REQUIRED ACTION: What is needed here is a faithful repeat of every entry, with no character changed.
*** EXTRACTED DATA ***
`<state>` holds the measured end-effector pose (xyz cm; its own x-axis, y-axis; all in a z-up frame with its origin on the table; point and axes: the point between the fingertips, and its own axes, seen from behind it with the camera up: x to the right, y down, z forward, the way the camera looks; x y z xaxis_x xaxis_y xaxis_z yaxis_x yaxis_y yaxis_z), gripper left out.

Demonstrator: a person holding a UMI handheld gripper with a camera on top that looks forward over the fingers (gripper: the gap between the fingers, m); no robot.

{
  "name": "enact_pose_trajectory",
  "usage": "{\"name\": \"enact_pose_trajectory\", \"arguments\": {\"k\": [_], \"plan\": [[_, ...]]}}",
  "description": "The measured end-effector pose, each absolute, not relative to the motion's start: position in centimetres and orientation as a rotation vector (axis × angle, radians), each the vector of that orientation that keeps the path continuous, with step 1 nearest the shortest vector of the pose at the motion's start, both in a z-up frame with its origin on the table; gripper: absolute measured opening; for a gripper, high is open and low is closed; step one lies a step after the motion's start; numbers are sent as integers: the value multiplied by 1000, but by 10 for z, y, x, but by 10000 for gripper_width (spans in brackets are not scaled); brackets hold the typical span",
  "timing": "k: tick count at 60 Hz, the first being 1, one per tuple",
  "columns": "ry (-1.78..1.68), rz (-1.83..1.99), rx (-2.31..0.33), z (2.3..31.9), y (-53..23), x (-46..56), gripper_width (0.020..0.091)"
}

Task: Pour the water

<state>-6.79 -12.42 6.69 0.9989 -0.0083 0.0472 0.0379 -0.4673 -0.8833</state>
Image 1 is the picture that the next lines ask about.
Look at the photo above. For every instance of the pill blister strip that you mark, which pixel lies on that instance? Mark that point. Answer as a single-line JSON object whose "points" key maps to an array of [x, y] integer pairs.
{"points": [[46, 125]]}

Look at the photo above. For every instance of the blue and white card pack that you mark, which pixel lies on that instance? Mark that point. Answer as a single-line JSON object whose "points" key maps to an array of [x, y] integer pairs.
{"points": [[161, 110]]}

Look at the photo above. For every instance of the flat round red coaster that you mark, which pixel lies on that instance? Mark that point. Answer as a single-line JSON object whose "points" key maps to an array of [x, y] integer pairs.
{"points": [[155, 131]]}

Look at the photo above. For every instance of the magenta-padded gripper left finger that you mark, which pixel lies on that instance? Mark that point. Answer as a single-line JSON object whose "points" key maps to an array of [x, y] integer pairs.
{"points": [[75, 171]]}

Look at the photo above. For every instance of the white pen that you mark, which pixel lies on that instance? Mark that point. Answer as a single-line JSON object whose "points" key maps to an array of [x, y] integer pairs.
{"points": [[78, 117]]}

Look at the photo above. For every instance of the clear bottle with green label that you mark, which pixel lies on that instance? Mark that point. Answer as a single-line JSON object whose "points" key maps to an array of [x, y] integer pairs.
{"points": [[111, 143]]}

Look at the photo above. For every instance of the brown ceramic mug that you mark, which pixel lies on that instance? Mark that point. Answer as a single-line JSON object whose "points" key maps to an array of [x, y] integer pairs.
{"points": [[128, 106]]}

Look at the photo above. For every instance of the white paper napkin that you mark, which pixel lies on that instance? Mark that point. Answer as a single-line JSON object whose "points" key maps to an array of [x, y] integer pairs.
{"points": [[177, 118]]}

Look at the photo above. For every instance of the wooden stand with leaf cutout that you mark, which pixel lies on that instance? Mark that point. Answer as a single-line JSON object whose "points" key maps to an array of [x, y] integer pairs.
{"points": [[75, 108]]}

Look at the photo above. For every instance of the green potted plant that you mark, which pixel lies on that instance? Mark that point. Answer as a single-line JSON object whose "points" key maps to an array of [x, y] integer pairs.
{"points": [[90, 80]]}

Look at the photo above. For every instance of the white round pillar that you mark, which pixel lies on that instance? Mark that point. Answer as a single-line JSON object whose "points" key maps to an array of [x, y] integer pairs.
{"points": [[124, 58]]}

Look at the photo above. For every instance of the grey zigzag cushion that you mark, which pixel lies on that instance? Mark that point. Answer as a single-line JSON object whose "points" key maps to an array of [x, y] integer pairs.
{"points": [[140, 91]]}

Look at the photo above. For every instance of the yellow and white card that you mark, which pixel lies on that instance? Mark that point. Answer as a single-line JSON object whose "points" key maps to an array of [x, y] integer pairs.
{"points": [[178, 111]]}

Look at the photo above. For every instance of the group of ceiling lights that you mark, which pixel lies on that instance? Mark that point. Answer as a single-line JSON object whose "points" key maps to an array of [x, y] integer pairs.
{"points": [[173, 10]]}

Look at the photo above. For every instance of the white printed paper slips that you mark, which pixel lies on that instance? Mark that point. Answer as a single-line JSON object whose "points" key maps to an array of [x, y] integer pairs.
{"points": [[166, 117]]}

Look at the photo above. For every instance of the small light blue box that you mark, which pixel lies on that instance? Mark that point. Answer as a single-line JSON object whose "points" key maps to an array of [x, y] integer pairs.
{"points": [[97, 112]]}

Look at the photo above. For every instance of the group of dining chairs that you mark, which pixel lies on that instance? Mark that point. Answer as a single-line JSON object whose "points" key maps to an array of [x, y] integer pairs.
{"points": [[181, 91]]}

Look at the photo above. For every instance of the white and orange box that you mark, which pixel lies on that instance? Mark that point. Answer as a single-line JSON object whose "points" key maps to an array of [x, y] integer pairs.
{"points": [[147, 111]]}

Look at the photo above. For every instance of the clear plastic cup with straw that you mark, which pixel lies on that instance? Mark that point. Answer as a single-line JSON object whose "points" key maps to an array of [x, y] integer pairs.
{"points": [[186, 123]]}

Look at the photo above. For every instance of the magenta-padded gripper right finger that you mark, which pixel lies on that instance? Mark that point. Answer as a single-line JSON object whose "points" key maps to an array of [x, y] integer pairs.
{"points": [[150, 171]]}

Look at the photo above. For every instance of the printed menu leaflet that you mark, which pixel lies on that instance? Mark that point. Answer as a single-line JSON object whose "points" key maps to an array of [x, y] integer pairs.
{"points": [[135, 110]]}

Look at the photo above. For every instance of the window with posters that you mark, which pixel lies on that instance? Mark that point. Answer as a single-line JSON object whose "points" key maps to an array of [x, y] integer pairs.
*** End of EXTRACTED DATA ***
EXPECTED ANSWER:
`<state>` holds the measured end-effector pose (xyz cm; its own x-axis, y-axis; all in a z-up frame with its origin on the table; point and axes: the point between the fingertips, and its own axes, seen from behind it with the camera up: x to the right, y down, z forward, the way the camera looks; x y z xaxis_x xaxis_y xaxis_z yaxis_x yaxis_y yaxis_z), gripper left out.

Demonstrator: a person holding a UMI handheld gripper with a camera on top that looks forward over the fingers (gripper: the gap between the fingers, m); no robot.

{
  "name": "enact_pose_trajectory",
  "usage": "{\"name\": \"enact_pose_trajectory\", \"arguments\": {\"k\": [_], \"plan\": [[_, ...]]}}",
  "description": "The measured end-effector pose, each absolute, not relative to the motion's start: position in centimetres and orientation as a rotation vector (axis × angle, radians), each the vector of that orientation that keeps the path continuous, with step 1 nearest the shortest vector of the pose at the motion's start, both in a z-up frame with its origin on the table; gripper: absolute measured opening; for a gripper, high is open and low is closed; step one lies a step after the motion's start; numbers are sent as integers: the value multiplied by 1000, but by 10 for z, y, x, but by 10000 for gripper_width (spans in brackets are not scaled); brackets hold the typical span",
  "timing": "k: tick count at 60 Hz, the first being 1, one per tuple",
  "columns": "ry (-1.78..1.68), rz (-1.83..1.99), rx (-2.31..0.33), z (2.3..31.9), y (-53..23), x (-46..56), gripper_width (0.020..0.091)"
}

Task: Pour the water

<state>-6.79 -12.42 6.69 0.9989 -0.0083 0.0472 0.0379 -0.4673 -0.8833</state>
Image 1 is the picture that the next lines ask about.
Look at the photo above. For every instance of the pill blister strip that you mark, which pixel lies on that instance? Mark that point. Answer as a single-line JSON object whose "points" key maps to an array of [x, y] integer pairs.
{"points": [[46, 125]]}

Look at the photo above. For every instance of the blue and white card pack that you mark, which pixel lies on that instance? Mark that point. Answer as a single-line JSON object whose "points" key maps to an array of [x, y] integer pairs.
{"points": [[161, 110]]}

Look at the photo above. For every instance of the flat round red coaster that you mark, which pixel lies on that instance? Mark that point. Answer as a single-line JSON object whose "points" key maps to an array of [x, y] integer pairs.
{"points": [[155, 131]]}

Look at the photo above. For every instance of the magenta-padded gripper left finger that you mark, which pixel lies on that instance? Mark that point. Answer as a single-line JSON object whose "points" key maps to an array of [x, y] integer pairs.
{"points": [[75, 171]]}

Look at the photo above. For every instance of the white pen that you mark, which pixel lies on that instance? Mark that point. Answer as a single-line JSON object whose "points" key maps to an array of [x, y] integer pairs.
{"points": [[78, 117]]}

Look at the photo above. For every instance of the clear bottle with green label that you mark, which pixel lies on that instance? Mark that point. Answer as a single-line JSON object whose "points" key maps to an array of [x, y] integer pairs.
{"points": [[111, 143]]}

Look at the photo above. For every instance of the brown ceramic mug that you mark, which pixel lies on that instance? Mark that point. Answer as a single-line JSON object whose "points" key maps to an array of [x, y] integer pairs.
{"points": [[128, 106]]}

Look at the photo above. For every instance of the white paper napkin that you mark, which pixel lies on that instance? Mark that point. Answer as a single-line JSON object whose "points" key maps to an array of [x, y] integer pairs.
{"points": [[177, 118]]}

Look at the photo above. For every instance of the wooden stand with leaf cutout that you mark, which pixel lies on that instance? Mark that point. Answer as a single-line JSON object whose "points" key maps to an array of [x, y] integer pairs.
{"points": [[75, 108]]}

Look at the photo above. For every instance of the green potted plant that you mark, which pixel lies on that instance? Mark that point. Answer as a single-line JSON object whose "points" key maps to an array of [x, y] integer pairs.
{"points": [[90, 80]]}

Look at the photo above. For every instance of the white round pillar that you mark, which pixel lies on that instance? Mark that point. Answer as a single-line JSON object whose "points" key maps to an array of [x, y] integer pairs.
{"points": [[124, 58]]}

Look at the photo above. For every instance of the grey zigzag cushion that you mark, which pixel lies on that instance? Mark that point. Answer as a single-line JSON object whose "points" key maps to an array of [x, y] integer pairs.
{"points": [[140, 91]]}

Look at the photo above. For every instance of the yellow and white card that you mark, which pixel lies on that instance? Mark that point. Answer as a single-line JSON object whose "points" key maps to an array of [x, y] integer pairs.
{"points": [[178, 111]]}

Look at the photo above. For every instance of the group of ceiling lights that you mark, which pixel lies on that instance? Mark that point. Answer as a single-line JSON object whose "points" key maps to an array of [x, y] integer pairs.
{"points": [[173, 10]]}

Look at the photo above. For every instance of the white printed paper slips that you mark, which pixel lies on that instance? Mark that point. Answer as a single-line JSON object whose "points" key maps to an array of [x, y] integer pairs.
{"points": [[166, 117]]}

Look at the photo above. For every instance of the small light blue box that you mark, which pixel lies on that instance? Mark that point. Answer as a single-line JSON object whose "points" key maps to an array of [x, y] integer pairs.
{"points": [[97, 112]]}

Look at the photo above. For every instance of the group of dining chairs that you mark, which pixel lies on that instance? Mark that point. Answer as a single-line JSON object whose "points" key maps to an array of [x, y] integer pairs.
{"points": [[181, 91]]}

Look at the photo above. For every instance of the white and orange box that you mark, which pixel lies on that instance? Mark that point. Answer as a single-line JSON object whose "points" key maps to an array of [x, y] integer pairs.
{"points": [[147, 111]]}

Look at the photo above. For every instance of the clear plastic cup with straw that you mark, which pixel lies on that instance? Mark that point. Answer as a single-line JSON object whose "points" key maps to an array of [x, y] integer pairs.
{"points": [[186, 123]]}

Look at the photo above. For every instance of the magenta-padded gripper right finger that you mark, which pixel lies on that instance? Mark that point. Answer as a single-line JSON object whose "points" key maps to an array of [x, y] integer pairs.
{"points": [[150, 171]]}

Look at the photo above. For every instance of the printed menu leaflet that you mark, which pixel lies on that instance? Mark that point. Answer as a single-line JSON object whose "points" key maps to an array of [x, y] integer pairs.
{"points": [[135, 110]]}

Look at the photo above. For every instance of the window with posters that you mark, which pixel lies on that instance? Mark that point. Answer as a single-line JSON object whose "points" key maps to an array of [x, y] integer pairs.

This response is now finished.